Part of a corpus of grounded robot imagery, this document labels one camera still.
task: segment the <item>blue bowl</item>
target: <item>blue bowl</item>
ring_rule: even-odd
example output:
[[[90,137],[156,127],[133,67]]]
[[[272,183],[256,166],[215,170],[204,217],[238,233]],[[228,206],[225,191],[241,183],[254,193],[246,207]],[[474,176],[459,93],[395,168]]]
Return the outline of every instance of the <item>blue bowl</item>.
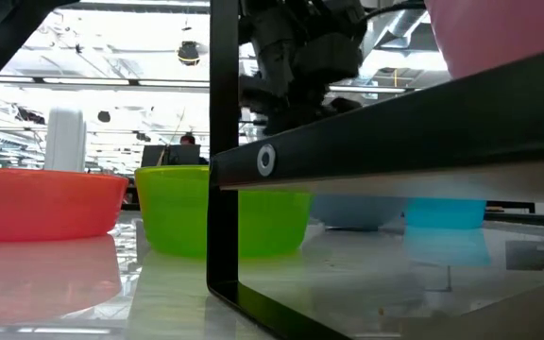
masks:
[[[476,229],[484,222],[486,201],[412,198],[406,208],[406,224],[415,228]]]
[[[400,216],[406,198],[369,195],[316,195],[310,216],[327,227],[355,230],[377,228]]]

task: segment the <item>red bowl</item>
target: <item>red bowl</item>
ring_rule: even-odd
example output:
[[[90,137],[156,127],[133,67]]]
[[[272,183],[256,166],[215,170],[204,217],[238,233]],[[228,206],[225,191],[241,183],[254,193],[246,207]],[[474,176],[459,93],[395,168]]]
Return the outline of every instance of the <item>red bowl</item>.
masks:
[[[106,234],[126,178],[0,169],[0,242],[69,240]]]

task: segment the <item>computer monitor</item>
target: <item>computer monitor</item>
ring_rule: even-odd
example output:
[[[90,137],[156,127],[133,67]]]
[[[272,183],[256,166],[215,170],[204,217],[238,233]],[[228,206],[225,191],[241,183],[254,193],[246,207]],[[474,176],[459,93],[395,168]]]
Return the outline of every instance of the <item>computer monitor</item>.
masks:
[[[142,167],[199,164],[200,145],[147,145],[142,155]]]

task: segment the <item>reflective surface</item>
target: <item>reflective surface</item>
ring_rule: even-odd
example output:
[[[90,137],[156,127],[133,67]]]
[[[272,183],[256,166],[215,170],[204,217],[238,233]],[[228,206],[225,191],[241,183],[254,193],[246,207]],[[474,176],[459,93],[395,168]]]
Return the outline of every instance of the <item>reflective surface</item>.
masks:
[[[544,338],[544,228],[325,231],[242,281],[357,339]],[[205,264],[110,236],[0,244],[0,339],[269,339],[211,297]]]

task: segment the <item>bowl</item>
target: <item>bowl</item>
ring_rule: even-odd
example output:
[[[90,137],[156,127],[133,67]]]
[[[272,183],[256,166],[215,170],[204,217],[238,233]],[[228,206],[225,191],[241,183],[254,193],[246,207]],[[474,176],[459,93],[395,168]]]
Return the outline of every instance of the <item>bowl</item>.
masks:
[[[425,0],[435,40],[460,78],[544,52],[544,2]]]
[[[158,251],[204,258],[207,251],[209,167],[176,165],[136,171],[146,239]],[[239,193],[239,254],[295,251],[309,220],[310,194]]]
[[[484,222],[486,201],[411,198],[405,216],[408,228],[477,229]]]
[[[114,227],[125,178],[0,169],[0,242],[100,236]]]
[[[369,195],[316,195],[310,216],[327,227],[377,230],[400,216],[406,198]]]

###

What is expected
An exact reproduction of the data above is required, with every picture removed.

Completed task
Part of a corpus of grounded robot imagery, this document labels one camera still.
task: segment the <item>blue bowl</item>
target: <item>blue bowl</item>
ring_rule: even-odd
example output:
[[[90,137],[156,127],[133,67]]]
[[[272,183],[256,166],[215,170],[204,217],[238,233]],[[228,206],[225,191],[241,183],[254,193],[246,207]],[[474,176],[459,93],[395,168]]]
Return the outline of every instance of the <item>blue bowl</item>.
masks:
[[[476,229],[484,222],[486,201],[412,198],[406,208],[406,224],[415,228]]]
[[[400,216],[406,198],[369,195],[316,195],[310,216],[327,227],[355,230],[377,228]]]

task: segment the <item>red bowl</item>
target: <item>red bowl</item>
ring_rule: even-odd
example output:
[[[90,137],[156,127],[133,67]]]
[[[272,183],[256,166],[215,170],[204,217],[238,233]],[[228,206],[225,191],[241,183],[254,193],[246,207]],[[474,176],[459,93],[395,168]]]
Return the outline of every instance of the <item>red bowl</item>.
masks:
[[[106,234],[126,178],[0,169],[0,242],[69,240]]]

task: segment the <item>computer monitor</item>
target: <item>computer monitor</item>
ring_rule: even-odd
example output:
[[[90,137],[156,127],[133,67]]]
[[[272,183],[256,166],[215,170],[204,217],[238,233]],[[228,206],[225,191],[241,183],[254,193],[246,207]],[[474,176],[459,93],[395,168]]]
Return the outline of every instance of the <item>computer monitor</item>.
masks:
[[[142,167],[199,164],[200,145],[147,145],[142,155]]]

task: segment the <item>reflective surface</item>
target: <item>reflective surface</item>
ring_rule: even-odd
example output:
[[[90,137],[156,127],[133,67]]]
[[[272,183],[256,166],[215,170],[204,217],[238,233]],[[228,206],[225,191],[241,183],[254,193],[246,207]],[[474,176],[459,93],[395,168]]]
Return the outline of every instance of the <item>reflective surface</item>.
masks:
[[[544,338],[544,228],[325,231],[242,281],[357,339]],[[205,264],[110,236],[0,244],[0,339],[269,339],[211,297]]]

task: segment the <item>bowl</item>
target: <item>bowl</item>
ring_rule: even-odd
example output:
[[[90,137],[156,127],[133,67]]]
[[[272,183],[256,166],[215,170],[204,217],[238,233]],[[228,206],[225,191],[241,183],[254,193],[246,207]],[[474,176],[459,93],[395,168]]]
Return the outline of every instance of the <item>bowl</item>.
masks:
[[[425,0],[435,40],[460,78],[544,52],[544,2]]]
[[[158,251],[204,258],[207,251],[209,167],[176,165],[136,171],[146,239]],[[239,193],[239,254],[295,251],[309,220],[310,194]]]
[[[484,222],[486,201],[411,198],[405,216],[408,228],[477,229]]]
[[[114,227],[125,178],[0,169],[0,242],[100,236]]]
[[[369,195],[316,195],[310,216],[327,227],[377,230],[400,216],[406,198]]]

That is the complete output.